(S) 8176518: [9] C2: Invalid ImplicitNullChecks with non-protected heap base

Zoltán Majó zoltan.majo at oracle.com
Fri Mar 17 08:50:14 UTC 2017


Hi Martin,


On 03/16/2017 04:31 PM, Doerr, Martin wrote:
> Hi,
>
> thanks, Zoltan, for all your support.
>
> I have spent some more time for experiments on Windows.

thank you for the investigation!

> UseLargePages only works for users with special privilege "SeLockMemoryPrivilege" which is kind of tricky to get.
> The good news is that this bug is not problematic on Windows.
> The function gen_narrow_oop_implicit_null_checks returns false if narrow_oop_use_implicit_null_checks is false (except for AIX), so the null check gets performed after the decode.
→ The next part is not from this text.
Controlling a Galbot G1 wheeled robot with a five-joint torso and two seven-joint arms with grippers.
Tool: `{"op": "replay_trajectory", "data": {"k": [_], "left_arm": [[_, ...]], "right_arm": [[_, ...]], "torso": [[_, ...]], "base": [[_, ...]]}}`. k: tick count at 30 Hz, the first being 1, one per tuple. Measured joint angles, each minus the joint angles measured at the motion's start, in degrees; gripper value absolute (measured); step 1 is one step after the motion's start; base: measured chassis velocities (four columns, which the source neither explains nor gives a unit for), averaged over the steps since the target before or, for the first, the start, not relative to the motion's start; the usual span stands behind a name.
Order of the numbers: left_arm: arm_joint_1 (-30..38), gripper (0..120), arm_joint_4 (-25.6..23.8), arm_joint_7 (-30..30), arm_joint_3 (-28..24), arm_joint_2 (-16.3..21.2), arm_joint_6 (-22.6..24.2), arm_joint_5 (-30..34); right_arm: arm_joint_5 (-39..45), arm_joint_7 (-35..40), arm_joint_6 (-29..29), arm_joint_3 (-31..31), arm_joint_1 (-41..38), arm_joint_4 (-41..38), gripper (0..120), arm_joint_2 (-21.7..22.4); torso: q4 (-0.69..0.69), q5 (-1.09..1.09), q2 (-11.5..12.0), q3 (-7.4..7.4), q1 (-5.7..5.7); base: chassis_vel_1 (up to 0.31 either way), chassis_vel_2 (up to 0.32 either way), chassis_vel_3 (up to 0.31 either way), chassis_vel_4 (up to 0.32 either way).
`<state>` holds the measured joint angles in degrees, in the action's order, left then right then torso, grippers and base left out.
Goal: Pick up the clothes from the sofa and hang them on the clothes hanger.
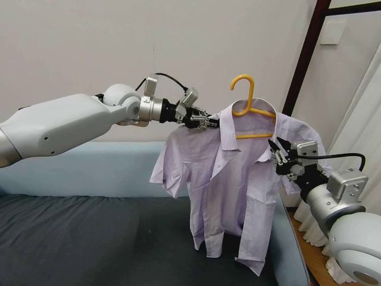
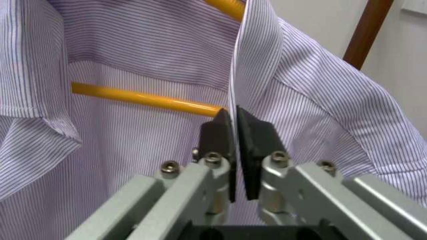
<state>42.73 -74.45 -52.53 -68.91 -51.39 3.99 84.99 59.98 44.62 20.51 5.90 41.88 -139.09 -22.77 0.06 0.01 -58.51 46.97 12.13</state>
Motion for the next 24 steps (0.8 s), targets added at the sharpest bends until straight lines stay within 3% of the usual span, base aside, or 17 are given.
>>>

C2 uses regular decode (0 gets decoded to 0, unlike decode_not_null) in this case, so the implicit null check hits the 0 page which is not accessible and the exception gets thrown.
> I have tried changing gen_narrow_oop_implicit_null_checks and that allows reproducing the bug on Windows.
> With the current implementation of gen_narrow_oop_implicit_null_checks, only AIX is exposed to the bug.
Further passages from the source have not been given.